Repeat exactly the lines from the start of the material below up to and including the "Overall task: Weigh" line.
[[ RECORDED INFORMATION, beginning ]]
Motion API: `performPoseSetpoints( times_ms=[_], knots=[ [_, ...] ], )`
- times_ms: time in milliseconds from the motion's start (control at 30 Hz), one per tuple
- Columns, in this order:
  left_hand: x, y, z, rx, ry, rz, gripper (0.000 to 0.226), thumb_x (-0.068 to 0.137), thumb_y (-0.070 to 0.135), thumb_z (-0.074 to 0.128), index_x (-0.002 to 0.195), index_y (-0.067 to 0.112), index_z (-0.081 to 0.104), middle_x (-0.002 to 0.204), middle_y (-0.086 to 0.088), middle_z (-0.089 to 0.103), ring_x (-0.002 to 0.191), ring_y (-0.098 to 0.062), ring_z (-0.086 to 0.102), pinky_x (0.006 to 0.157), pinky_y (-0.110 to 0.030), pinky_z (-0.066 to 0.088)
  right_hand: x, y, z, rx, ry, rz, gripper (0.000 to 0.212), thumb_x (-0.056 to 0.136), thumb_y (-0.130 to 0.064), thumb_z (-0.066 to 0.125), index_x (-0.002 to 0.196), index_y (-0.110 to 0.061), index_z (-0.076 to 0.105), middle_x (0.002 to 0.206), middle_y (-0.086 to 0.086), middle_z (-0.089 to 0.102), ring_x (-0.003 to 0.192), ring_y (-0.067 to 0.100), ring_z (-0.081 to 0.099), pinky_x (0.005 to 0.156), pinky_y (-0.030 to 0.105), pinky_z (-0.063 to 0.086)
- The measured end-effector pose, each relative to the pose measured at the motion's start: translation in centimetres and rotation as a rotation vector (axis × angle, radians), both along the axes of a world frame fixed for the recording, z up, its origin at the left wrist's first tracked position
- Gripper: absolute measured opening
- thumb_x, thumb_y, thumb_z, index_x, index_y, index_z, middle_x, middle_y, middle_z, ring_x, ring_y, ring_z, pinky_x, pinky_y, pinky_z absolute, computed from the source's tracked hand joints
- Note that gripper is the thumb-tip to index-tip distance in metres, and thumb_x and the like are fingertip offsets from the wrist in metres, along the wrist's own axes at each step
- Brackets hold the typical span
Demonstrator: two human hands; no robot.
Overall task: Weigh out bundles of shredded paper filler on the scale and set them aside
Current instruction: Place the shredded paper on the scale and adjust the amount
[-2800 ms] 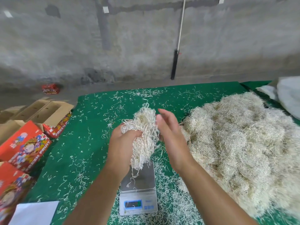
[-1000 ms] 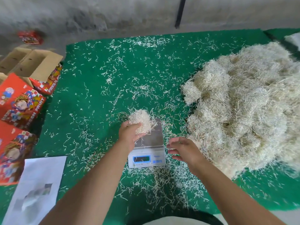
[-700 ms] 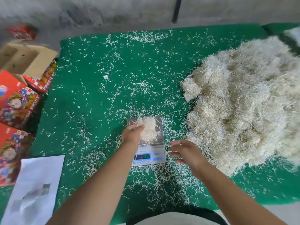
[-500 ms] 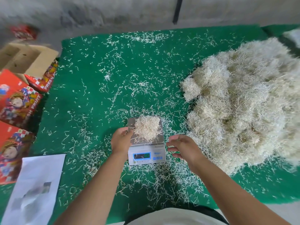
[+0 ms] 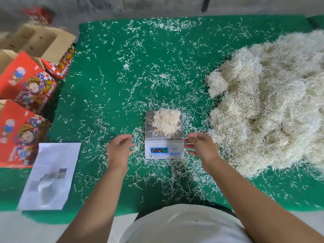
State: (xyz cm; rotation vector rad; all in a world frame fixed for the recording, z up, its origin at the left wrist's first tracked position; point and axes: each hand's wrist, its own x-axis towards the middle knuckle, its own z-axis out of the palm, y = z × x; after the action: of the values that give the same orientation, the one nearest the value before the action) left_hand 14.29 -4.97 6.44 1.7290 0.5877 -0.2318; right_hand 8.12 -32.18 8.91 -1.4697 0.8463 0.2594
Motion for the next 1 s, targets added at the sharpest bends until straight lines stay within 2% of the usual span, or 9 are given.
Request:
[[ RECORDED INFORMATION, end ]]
*PROBLEM SOLUTION:*
Motion API: `performPoseSetpoints( times_ms=[_], knots=[ [_, ...] ], )`
- times_ms: time in milliseconds from the motion's start (control at 30 Hz), one per tuple
- Columns, in this order:
  left_hand: x, y, z, rx, ry, rz, gripper (0.000 to 0.226), thumb_x (-0.068 to 0.137), thumb_y (-0.070 to 0.135), thumb_z (-0.074 to 0.128), index_x (-0.002 to 0.195), index_y (-0.067 to 0.112), index_z (-0.081 to 0.104), middle_x (-0.002 to 0.204), middle_y (-0.086 to 0.088), middle_z (-0.089 to 0.103), ring_x (-0.002 to 0.191), ring_y (-0.098 to 0.062), ring_z (-0.086 to 0.102), pinky_x (0.006 to 0.157), pinky_y (-0.110 to 0.030), pinky_z (-0.066 to 0.088)
  right_hand: x, y, z, rx, ry, rz, gripper (0.000 to 0.212), thumb_x (-0.056 to 0.136), thumb_y (-0.130 to 0.064), thumb_z (-0.066 to 0.125), index_x (-0.002 to 0.196), index_y (-0.110 to 0.061), index_z (-0.076 to 0.105), middle_x (0.002 to 0.206), middle_y (-0.086 to 0.086), middle_z (-0.089 to 0.102), ring_x (-0.003 to 0.192), ring_y (-0.067 to 0.100), ring_z (-0.081 to 0.099), pinky_x (0.005 to 0.156), pinky_y (-0.030 to 0.105), pinky_z (-0.063 to 0.086)
- The measured end-effector pose, each relative to the pose measured at the motion's start: translation in centimetres and rotation as a rotation vector (axis × angle, radians), both along the axes of a world frame fixed for the recording, z up, its origin at the left wrist's first tracked position
- Gripper: absolute measured opening
- thumb_x, thumb_y, thumb_z, index_x, index_y, index_z, middle_x, middle_y, middle_z, ring_x, ring_y, ring_z, pinky_x, pinky_y, pinky_z absolute, computed from the source's tracked hand joints
- Note that gripper is the thumb-tip to index-tip distance in metres, and thumb_x and the like are fingertip offsets from the wrist in metres, along the wrist's own axes at each step
- Brackets hold the typical span
Demonstrator: two human hands; no robot.
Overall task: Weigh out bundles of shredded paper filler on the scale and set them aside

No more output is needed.